At one point I had to stop and wait for my lungs and heart to catch up with me. But over time it got better and easier. I know this feeling from going hiking, how you get a kind of second wind. This, like hiking, was clearly very good exercise.

Skiing back down

I went on climbing for about forty-five minutes. After the strong initial ascent, the slope became a little more gentle. Then when I figured the others had probably finished their lunch I decided it was time for the skiing phase. I removed the skins from the skis, put them in my backpack. I changed the bindings to downhill mode and clicked down the heels of my boots. Now back in downhill mode, I rejoined the adjacent piste and skied back down to the restaurant.

Skiing down was a very strange feeling after walking uphill for so long. I struggled at first to control my skis, maybe because my legs were tired. But I made it back to the restaurant and felt quite proud of myself. I think that next season I am going to get myself kitted out again and make sci alpinismo my winter thing.

my first go at ski touring - walking up the mountain

The equipment

The choice of skis is very important and is influenced by the type of activity you intend to perform. To tackle the climbs comfortably the weight and width of the skis must be reduced. On the other hand, if the priority is the descent in fresh snow, the width of the ski must be greater. You are basically going to want a ski for both ascent and descent so will probably opt for an intermediate solution like I did.

The bindings on the skies can be set in two different positions. That of ascent with a mobile heel to allow progression and that of descent in which the heel is locked down. Actually, it is a very simple system and is easy to use. Mine even had a metal bit under the sole of boots that you can lift up when you go up a steep part, it really helps.

The special boots have two modes, ascent walking mode and the descent skiing mode.

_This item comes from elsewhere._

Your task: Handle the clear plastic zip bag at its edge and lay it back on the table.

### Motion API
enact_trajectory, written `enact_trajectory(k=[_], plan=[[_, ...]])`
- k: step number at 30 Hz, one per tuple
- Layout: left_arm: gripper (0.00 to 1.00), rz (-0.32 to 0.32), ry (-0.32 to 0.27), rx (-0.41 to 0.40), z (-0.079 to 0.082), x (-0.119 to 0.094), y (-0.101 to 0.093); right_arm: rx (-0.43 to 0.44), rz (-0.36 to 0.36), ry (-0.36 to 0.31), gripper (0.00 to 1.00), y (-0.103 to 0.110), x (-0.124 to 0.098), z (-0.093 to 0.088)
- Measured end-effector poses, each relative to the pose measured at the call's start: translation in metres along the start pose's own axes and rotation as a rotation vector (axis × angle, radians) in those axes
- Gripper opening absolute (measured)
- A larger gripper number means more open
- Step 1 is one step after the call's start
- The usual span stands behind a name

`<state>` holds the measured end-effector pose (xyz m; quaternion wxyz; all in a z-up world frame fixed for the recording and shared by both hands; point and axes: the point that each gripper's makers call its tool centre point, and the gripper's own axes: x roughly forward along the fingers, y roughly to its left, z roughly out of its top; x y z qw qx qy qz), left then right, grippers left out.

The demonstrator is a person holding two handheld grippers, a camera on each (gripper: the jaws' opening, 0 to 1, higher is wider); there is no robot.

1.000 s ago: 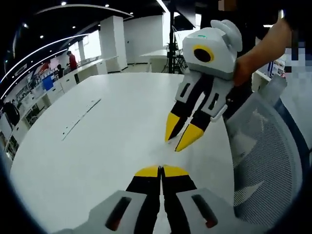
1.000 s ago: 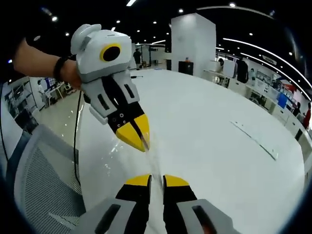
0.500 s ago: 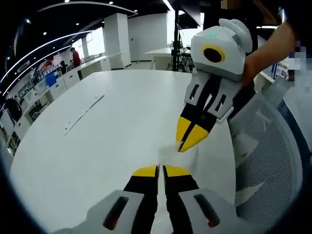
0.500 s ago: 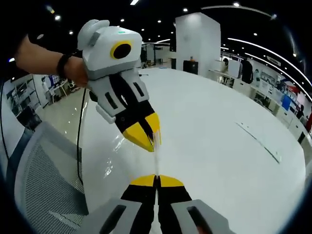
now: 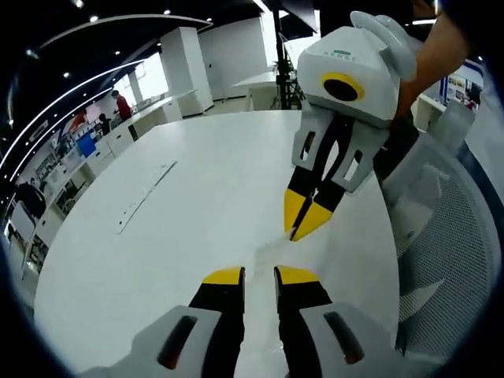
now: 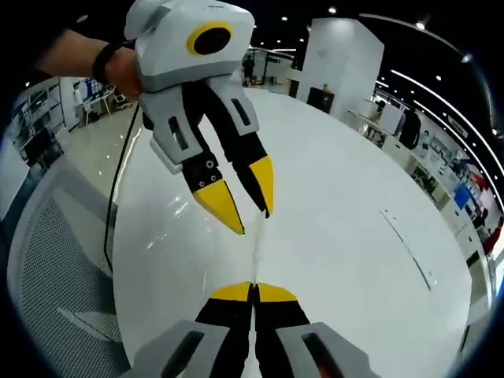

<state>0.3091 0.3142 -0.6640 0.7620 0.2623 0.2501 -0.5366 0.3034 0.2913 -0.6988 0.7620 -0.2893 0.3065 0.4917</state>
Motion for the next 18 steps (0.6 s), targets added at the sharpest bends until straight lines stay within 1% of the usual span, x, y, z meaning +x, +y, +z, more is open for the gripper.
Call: enact_trajectory(k=[2,3,4,5,8,10,12,15,17,18], plan=[[0.13,0.006,0.005,0.024,0.001,0.002,0.0,-0.029,0.003,0.026,0.0,-0.002,0.002,-0.002],[0.13,0.007,0.009,0.04,0.002,0.003,0.0,-0.064,0.004,0.049,0.0,-0.002,0.002,-0.005],[0.13,0.006,0.008,0.042,0.002,0.004,-0.001,-0.074,0.005,0.054,0.0,-0.002,0.002,-0.006],[0.13,0.012,0.01,0.06,0.002,0.005,0.0,-0.097,0.016,0.073,0.0,0.002,0.004,-0.007],[0.12,0.008,0.017,0.079,0.001,0.007,0.0,-0.105,0.016,0.083,0.0,0.003,0.007,-0.009],[0.11,0.005,0.036,0.119,-0.002,0.008,-0.003,-0.11,0.016,0.095,0.0,0.004,0.008,-0.011],[0.09,0.001,0.038,0.128,-0.003,0.009,-0.005,-0.117,0.017,0.101,0.0,0.006,0.009,-0.01],[0.07,-0.009,0.054,0.158,-0.007,0.012,-0.008,-0.129,0.024,0.111,0.0,0.01,0.012,-0.012],[0.05,-0.013,0.079,0.194,-0.012,0.014,-0.009,-0.128,0.026,0.115,0.0,0.009,0.014,-0.013],[0.03,-0.016,0.085,0.199,-0.014,0.015,-0.01,-0.125,0.026,0.114,0.0,0.009,0.013,-0.012]])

They are way lighter, more flexible and softer than alpine boots. The flexibility of the boot itself depends on its special characteristics. These can be geared towards all-round, up-hill, freeride or racing modes. The ones I had were all-round boots and they were very comfortable

Pelli di foca – seal skins

You attach the seal skins, ‘pelli di foca’, to the skis with special adhesive glue. They have a “hair and a counter hair” under-surface. This allows you to slide them smoothly going forwards but not backwards. Nowadays the skins are typically made from nylon or mohair or a combination of the two. It is considered a good skin if it is made up of 30% synthetic and 70% mohair. This gives it good smoothness but also a good ‘hold’. 100% mohair skins are mostly used by ski touring competitors looking for extra speed and efficiency, with less hold. The skins are usually narrower than the ski to allow the ski edges to grip. They are really easy to put on and take off. They attach to the skis via a loop on the ski trip and a hook on the tail.

equipment for ski touring - my first go at ski touring or sci alpinismo

Some price indications

The price of skis and boots are about the same as that of normal skies. Skis are about 300 – 800 euros. Plus skins at 120 – 150 euros. Plus bindings at 250 – 500 euros. But if you shop around you can probably buy the whole set for around 800 euros. Boots range from 400 – 700 euros. However, as when you are considering buying any kind of ski equipment it is worth taking advantage of the end-of-season sales. Of course, price depends a lot on the level of the equipment you need. The most popular brands in the touring world are Dynafit, Scarpa, La Sportiva, Scott, Fischer or Salomon.


Regarding your clothing, I recommend the “onion” method, i.e. layering. So when you walk uphill you can take off some layers and when you ski down you can put them back on. Think lightweight jackets, mid-layers and base layers. These tops are so light, using thin fabrics and don’t worry. Even though this would be categorised as ‘technical clothing’ you can still remain extremely stylish.

Finally, you will need a lightweight backpack to carry your skins, discarded top layers, some water, a snack and also a helmet.